_The task_
What you return must be the lines of the data that hold the word "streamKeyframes".

BEGIN Recorded information

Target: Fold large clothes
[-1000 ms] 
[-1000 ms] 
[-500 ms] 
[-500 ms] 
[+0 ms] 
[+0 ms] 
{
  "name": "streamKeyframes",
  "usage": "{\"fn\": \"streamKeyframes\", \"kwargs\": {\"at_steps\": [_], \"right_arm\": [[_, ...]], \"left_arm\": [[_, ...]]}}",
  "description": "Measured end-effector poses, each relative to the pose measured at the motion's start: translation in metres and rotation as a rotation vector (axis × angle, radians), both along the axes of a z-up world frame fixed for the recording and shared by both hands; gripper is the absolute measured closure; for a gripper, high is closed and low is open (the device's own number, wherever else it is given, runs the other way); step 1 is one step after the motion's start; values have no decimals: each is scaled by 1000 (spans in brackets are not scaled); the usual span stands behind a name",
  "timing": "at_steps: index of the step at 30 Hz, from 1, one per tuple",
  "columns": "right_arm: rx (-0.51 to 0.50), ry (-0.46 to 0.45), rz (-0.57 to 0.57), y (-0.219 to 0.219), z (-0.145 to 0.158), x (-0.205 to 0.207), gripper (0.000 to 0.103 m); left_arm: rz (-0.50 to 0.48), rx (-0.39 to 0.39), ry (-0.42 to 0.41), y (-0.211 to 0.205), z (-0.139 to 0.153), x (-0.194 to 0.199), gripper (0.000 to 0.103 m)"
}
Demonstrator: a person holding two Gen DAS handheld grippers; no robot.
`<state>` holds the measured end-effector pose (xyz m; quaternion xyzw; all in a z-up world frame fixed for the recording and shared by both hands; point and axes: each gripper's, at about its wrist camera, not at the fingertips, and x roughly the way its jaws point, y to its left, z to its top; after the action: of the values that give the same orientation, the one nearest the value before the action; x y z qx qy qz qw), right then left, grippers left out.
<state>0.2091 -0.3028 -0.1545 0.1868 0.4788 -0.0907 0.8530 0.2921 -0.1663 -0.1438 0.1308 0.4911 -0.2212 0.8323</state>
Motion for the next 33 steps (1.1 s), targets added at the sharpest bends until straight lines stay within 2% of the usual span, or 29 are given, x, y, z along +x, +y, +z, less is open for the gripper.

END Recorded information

_Result of this task_
  "name": "streamKeyframes",
  "usage": "{\"fn\": \"streamKeyframes\", \"kwargs\": {\"at_steps\": [_], \"right_arm\": [[_, ...]], \"left_arm\": [[_, ...]]}}",

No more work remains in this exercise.